We'd need some way of annotating such types in order for analysis to detect these situations and for the guideline to permit such code. In any case, what I've proposed here doesn't have to be the solution, but I do think the guideline (while well intended) might become less useful if the recommendation is to pass everything by value (whether to the underlying object itself, or shared_ptr to said object).

MikeGitb commented 1 year ago

Ah, I was probably mistaken then. I completely ignored that the coroutine handle is a temporary here. Sorry for the noise.

nejati-deriv commented 1 year ago

@ccotter Do you think there might be a way to check if the child-coroutine lifetime is tied to the parent?

ccotter commented 1 year ago

@ccotter Do you think there might be a way to check if the child-coroutine lifetime is tied to the parent?
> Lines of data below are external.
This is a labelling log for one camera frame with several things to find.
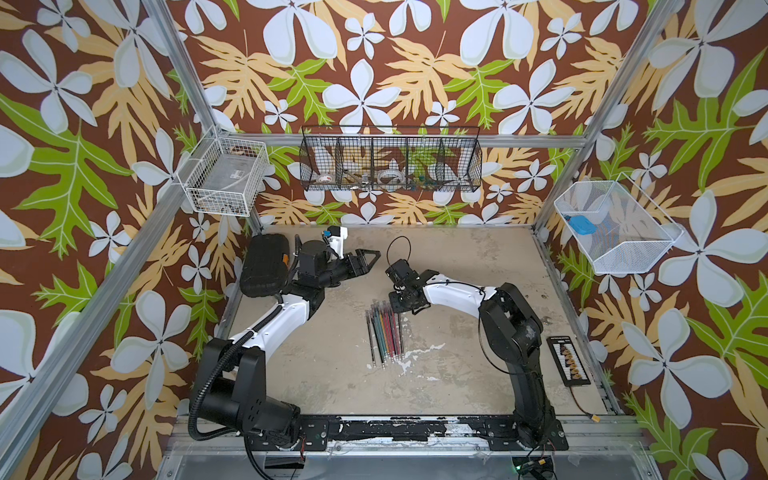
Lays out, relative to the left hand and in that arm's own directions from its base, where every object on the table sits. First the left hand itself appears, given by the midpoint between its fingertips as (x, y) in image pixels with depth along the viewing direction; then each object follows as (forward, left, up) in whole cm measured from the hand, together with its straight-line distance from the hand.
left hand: (374, 252), depth 81 cm
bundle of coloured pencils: (-12, -3, -24) cm, 27 cm away
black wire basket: (+35, -5, +7) cm, 36 cm away
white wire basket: (+20, +44, +10) cm, 49 cm away
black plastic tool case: (+9, +38, -18) cm, 44 cm away
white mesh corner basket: (+8, -68, +3) cm, 69 cm away
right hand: (-2, -7, -24) cm, 25 cm away
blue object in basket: (+10, -61, +1) cm, 62 cm away
I don't think so, at least not in an easy or 100% general way. In my example of awaiting a temporary coroutine call (co_await foo(Temporary{})), it'd be interesting if we could formulate a separate rule requiring the underlying coroutine handle to have a lifetime contained within the co_await expression, although this couldn't be statically verifiable always, and only sometimes but not easily. Perhaps if/when we get a set of standardized coroutine types, we could have a guideline that safely says co_await foo(Temporary{}) is OK if foo is of type std::lazy etc (I'm glossing over the fact that co_await really operates on an awaitable).
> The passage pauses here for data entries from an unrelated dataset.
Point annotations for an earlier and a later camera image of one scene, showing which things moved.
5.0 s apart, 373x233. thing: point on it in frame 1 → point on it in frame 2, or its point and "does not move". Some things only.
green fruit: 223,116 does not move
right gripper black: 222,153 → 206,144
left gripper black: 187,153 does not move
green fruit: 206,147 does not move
In your task_group use case, which I think is a very valid and potentially common use case, this would be harder to come up with a rule (compared to my co_await foo(Temporary{}) case) since the lifetime of the coroutine object is not contained within a single expression. In fact, even in your case, task_group.spawn(foo(Temporary{})) wouldn't be safe. Your case is only safe if the capture is of an lvalue, and the lvalue's lifetime is greater than that of the task_group. This is harder to formulate in a guideline I think. All that said, writing code such as your example is still code I think would be useful to write without having to resort to shared_ptr.

ccotter commented 1 year ago

After thinking about this a bit more, I realized that it would not be possible to statically check what I suggest above (only flag calls to coroutines that are not immediately coawaited) since it is not possible to check whether the callee in a call expression is a function or coroutine since the function body may not be available.